■ **Task requirements**
What is needed is an exact copy of all the records below.

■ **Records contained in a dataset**
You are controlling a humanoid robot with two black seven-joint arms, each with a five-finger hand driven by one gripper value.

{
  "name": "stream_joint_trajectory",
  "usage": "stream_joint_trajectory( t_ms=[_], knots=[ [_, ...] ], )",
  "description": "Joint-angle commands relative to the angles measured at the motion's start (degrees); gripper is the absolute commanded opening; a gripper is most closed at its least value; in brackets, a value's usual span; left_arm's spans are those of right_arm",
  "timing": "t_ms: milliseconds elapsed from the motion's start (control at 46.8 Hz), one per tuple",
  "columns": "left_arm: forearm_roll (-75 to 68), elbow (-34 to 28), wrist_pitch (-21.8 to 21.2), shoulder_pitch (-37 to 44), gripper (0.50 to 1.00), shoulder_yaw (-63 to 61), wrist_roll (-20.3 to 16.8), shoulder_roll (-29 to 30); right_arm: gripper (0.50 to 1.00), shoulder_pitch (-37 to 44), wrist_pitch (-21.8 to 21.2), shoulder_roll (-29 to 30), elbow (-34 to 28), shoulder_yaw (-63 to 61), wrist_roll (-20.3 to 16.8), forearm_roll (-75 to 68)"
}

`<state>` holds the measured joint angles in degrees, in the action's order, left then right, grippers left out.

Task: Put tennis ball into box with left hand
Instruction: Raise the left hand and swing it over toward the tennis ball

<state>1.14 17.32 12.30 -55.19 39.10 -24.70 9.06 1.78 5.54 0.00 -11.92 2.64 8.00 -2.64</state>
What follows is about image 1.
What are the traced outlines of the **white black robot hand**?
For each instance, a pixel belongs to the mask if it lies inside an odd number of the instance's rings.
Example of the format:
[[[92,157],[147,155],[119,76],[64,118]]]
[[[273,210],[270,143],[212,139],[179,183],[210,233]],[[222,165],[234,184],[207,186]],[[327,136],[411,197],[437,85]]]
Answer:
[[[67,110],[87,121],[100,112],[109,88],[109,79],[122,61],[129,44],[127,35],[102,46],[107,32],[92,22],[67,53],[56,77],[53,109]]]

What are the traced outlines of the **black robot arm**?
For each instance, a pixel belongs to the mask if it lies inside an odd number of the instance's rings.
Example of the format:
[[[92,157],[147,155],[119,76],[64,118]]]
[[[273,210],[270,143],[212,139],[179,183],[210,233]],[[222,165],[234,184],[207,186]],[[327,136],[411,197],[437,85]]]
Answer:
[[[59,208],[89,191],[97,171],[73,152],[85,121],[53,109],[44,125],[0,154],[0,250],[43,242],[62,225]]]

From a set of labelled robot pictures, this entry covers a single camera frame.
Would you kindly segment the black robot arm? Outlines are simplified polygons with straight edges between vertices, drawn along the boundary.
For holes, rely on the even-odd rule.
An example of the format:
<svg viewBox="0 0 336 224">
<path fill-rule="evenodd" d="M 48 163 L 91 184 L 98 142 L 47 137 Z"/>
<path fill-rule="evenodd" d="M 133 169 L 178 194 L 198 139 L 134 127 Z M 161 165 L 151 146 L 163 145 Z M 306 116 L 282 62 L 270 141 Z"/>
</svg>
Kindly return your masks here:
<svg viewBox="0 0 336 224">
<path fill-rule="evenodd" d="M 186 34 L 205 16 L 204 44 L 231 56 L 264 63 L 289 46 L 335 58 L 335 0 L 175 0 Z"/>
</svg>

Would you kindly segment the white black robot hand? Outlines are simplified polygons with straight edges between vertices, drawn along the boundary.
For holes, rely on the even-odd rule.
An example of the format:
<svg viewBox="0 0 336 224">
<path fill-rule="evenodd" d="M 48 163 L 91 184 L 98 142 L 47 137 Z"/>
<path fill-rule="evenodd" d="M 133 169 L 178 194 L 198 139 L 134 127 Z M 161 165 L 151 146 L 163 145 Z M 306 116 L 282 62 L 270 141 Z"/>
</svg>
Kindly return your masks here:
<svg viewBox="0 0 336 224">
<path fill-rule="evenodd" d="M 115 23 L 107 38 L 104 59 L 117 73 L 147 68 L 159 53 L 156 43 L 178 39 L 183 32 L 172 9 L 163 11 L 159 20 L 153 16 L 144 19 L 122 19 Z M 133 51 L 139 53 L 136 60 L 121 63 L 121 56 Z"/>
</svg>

■ **Task result**
You are controlling a humanoid robot with two black seven-joint arms, each with a five-finger hand driven by one gripper value.

{
  "name": "stream_joint_trajectory",
  "usage": "stream_joint_trajectory( t_ms=[_], knots=[ [_, ...] ], )",
  "description": "Joint-angle commands relative to the angles measured at the motion's start (degrees); gripper is the absolute commanded opening; a gripper is most closed at its least value; in brackets, a value's usual span; left_arm's spans are those of right_arm",
  "timing": "t_ms: milliseconds elapsed from the motion's start (control at 46.8 Hz), one per tuple",
  "columns": "left_arm: forearm_roll (-75 to 68), elbow (-34 to 28), wrist_pitch (-21.8 to 21.2), shoulder_pitch (-37 to 44), gripper (0.50 to 1.00), shoulder_yaw (-63 to 61), wrist_roll (-20.3 to 16.8), shoulder_roll (-29 to 30); right_arm: gripper (0.50 to 1.00), shoulder_pitch (-37 to 44), wrist_pitch (-21.8 to 21.2), shoulder_roll (-29 to 30), elbow (-34 to 28), shoulder_yaw (-63 to 61), wrist_roll (-20.3 to 16.8), forearm_roll (-75 to 68)"
}

`<state>` holds the measured joint angles in degrees, in the action's order, left then right, grippers left out.

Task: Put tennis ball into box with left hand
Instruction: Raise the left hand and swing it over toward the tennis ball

<state>1.14 17.32 12.30 -55.19 39.10 -24.70 9.06 1.78 5.54 0.00 -11.92 2.64 8.00 -2.64</state>
What follows is about image 1.
What are the traced outlines of the **white black robot hand**?
For each instance, a pixel belongs to the mask if it lies inside an odd number of the instance's rings.
Example of the format:
[[[92,157],[147,155],[119,76],[64,118]]]
[[[273,210],[270,143],[212,139],[179,183],[210,233]],[[222,165],[234,184],[207,186]],[[327,136],[411,197],[437,85]]]
Answer:
[[[67,110],[87,121],[100,112],[109,88],[109,79],[122,61],[129,44],[127,35],[102,46],[107,32],[92,22],[67,53],[56,77],[53,109]]]

What are the traced outlines of the **black robot arm**?
For each instance, a pixel belongs to the mask if it lies inside an odd number of the instance's rings.
Example of the format:
[[[92,157],[147,155],[119,76],[64,118]]]
[[[273,210],[270,143],[212,139],[179,183],[210,233]],[[222,165],[234,184],[207,186]],[[327,136],[411,197],[437,85]]]
Answer:
[[[59,208],[89,191],[97,171],[73,152],[85,121],[53,109],[44,125],[0,154],[0,250],[43,242],[62,225]]]

From a set of labelled robot pictures, this entry covers a single camera frame.
Would you kindly segment the black robot arm? Outlines are simplified polygons with straight edges between vertices, drawn along the boundary.
For holes, rely on the even-odd rule.
An example of the format:
<svg viewBox="0 0 336 224">
<path fill-rule="evenodd" d="M 48 163 L 91 184 L 98 142 L 47 137 Z"/>
<path fill-rule="evenodd" d="M 133 169 L 178 194 L 198 139 L 134 127 Z M 161 165 L 151 146 L 163 145 Z M 306 116 L 282 62 L 270 141 Z"/>
</svg>
Kindly return your masks here:
<svg viewBox="0 0 336 224">
<path fill-rule="evenodd" d="M 186 34 L 205 16 L 204 44 L 231 56 L 264 63 L 289 46 L 335 58 L 335 0 L 175 0 Z"/>
</svg>

Would you kindly segment the white black robot hand? Outlines are simplified polygons with straight edges between vertices, drawn along the boundary.
For holes, rely on the even-odd rule.
An example of the format:
<svg viewBox="0 0 336 224">
<path fill-rule="evenodd" d="M 48 163 L 91 184 L 98 142 L 47 137 Z"/>
<path fill-rule="evenodd" d="M 133 169 L 178 194 L 198 139 L 134 127 Z M 161 165 L 151 146 L 163 145 Z M 306 116 L 282 62 L 270 141 Z"/>
</svg>
Kindly return your masks here:
<svg viewBox="0 0 336 224">
<path fill-rule="evenodd" d="M 115 23 L 107 38 L 104 59 L 117 73 L 147 68 L 159 53 L 156 43 L 178 39 L 183 32 L 172 9 L 163 11 L 159 20 L 153 16 L 144 19 L 122 19 Z M 133 51 L 139 53 L 136 60 L 121 63 L 121 56 Z"/>
</svg>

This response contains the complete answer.